[Task instructions] From the listing below, retype exactly the line holding "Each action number", the line holding "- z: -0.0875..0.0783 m", and the lines between them; skip everything else.

[Input for this task]
::::
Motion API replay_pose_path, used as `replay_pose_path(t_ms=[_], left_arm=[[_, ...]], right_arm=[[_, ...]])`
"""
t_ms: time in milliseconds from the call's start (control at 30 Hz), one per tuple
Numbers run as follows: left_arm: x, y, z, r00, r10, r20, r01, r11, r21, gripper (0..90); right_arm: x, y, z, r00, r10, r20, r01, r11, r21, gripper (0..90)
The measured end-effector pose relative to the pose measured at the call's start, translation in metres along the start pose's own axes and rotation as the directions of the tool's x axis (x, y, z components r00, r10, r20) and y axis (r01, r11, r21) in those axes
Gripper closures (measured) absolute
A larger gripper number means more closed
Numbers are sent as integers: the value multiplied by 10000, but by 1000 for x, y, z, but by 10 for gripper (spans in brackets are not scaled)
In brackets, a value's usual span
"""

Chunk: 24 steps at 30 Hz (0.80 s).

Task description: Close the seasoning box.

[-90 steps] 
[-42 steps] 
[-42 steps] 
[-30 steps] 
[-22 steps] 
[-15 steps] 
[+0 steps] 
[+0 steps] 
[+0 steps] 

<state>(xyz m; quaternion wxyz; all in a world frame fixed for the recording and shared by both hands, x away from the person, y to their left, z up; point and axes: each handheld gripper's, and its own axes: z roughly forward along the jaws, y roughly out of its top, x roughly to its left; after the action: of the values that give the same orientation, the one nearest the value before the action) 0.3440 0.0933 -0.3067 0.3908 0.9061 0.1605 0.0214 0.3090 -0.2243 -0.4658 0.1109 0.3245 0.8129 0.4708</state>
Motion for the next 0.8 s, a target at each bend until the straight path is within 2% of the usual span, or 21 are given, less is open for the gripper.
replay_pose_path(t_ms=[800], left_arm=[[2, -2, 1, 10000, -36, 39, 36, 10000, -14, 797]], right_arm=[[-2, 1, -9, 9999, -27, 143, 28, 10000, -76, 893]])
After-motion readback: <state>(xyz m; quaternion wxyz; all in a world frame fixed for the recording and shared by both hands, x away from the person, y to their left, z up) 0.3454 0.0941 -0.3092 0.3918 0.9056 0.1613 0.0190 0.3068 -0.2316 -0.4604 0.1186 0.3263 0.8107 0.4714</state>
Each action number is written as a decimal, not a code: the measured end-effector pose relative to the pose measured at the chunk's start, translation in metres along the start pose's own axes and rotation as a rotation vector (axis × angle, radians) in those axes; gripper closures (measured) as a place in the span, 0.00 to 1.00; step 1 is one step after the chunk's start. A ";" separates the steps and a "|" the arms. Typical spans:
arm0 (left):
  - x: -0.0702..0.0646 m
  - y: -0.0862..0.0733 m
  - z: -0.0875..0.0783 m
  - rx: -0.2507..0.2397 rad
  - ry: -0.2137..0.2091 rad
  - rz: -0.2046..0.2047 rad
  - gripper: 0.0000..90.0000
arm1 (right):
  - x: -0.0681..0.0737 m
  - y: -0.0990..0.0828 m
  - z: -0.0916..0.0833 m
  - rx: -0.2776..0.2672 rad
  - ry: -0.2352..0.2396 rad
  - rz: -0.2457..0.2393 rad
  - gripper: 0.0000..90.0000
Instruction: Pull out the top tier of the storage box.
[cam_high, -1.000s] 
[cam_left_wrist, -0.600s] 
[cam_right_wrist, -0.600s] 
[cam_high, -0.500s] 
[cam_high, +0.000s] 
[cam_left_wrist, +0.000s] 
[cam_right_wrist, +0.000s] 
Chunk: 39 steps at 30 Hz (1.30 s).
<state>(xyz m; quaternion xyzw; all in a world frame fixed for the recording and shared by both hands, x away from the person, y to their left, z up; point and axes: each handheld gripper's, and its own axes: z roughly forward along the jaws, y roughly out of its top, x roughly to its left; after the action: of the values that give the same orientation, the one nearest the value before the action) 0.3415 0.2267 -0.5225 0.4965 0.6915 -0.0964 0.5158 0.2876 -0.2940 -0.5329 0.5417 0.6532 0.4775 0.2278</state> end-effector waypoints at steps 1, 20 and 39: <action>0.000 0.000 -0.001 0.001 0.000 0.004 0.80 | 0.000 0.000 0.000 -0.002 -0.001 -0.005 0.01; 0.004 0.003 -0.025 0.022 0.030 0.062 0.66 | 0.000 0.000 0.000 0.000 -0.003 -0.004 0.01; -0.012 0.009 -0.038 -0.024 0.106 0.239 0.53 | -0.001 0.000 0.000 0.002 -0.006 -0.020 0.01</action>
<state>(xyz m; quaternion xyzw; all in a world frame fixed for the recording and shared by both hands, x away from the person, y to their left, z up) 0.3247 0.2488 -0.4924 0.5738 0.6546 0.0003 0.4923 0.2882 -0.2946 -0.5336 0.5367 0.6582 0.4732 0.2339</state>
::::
[Task response]
Each action number is written as a decimal, not a code: the measured end-effector pose relative to the pose measured at the chunk's start, translation in metres along the start pose's own axes and rotation as a rotation vector (axis × angle, radians) in those axes; gripper closures (measured) as a place in the span, 0.00 to 1.00; step 1 is one step after the chunk's start. A ";" separates the steps and a "|" the arms. Typical spans:
arm0 (left):
  - x: -0.0702..0.0646 m
  - y: -0.0862..0.0733 m
  - z: -0.0875..0.0783 m

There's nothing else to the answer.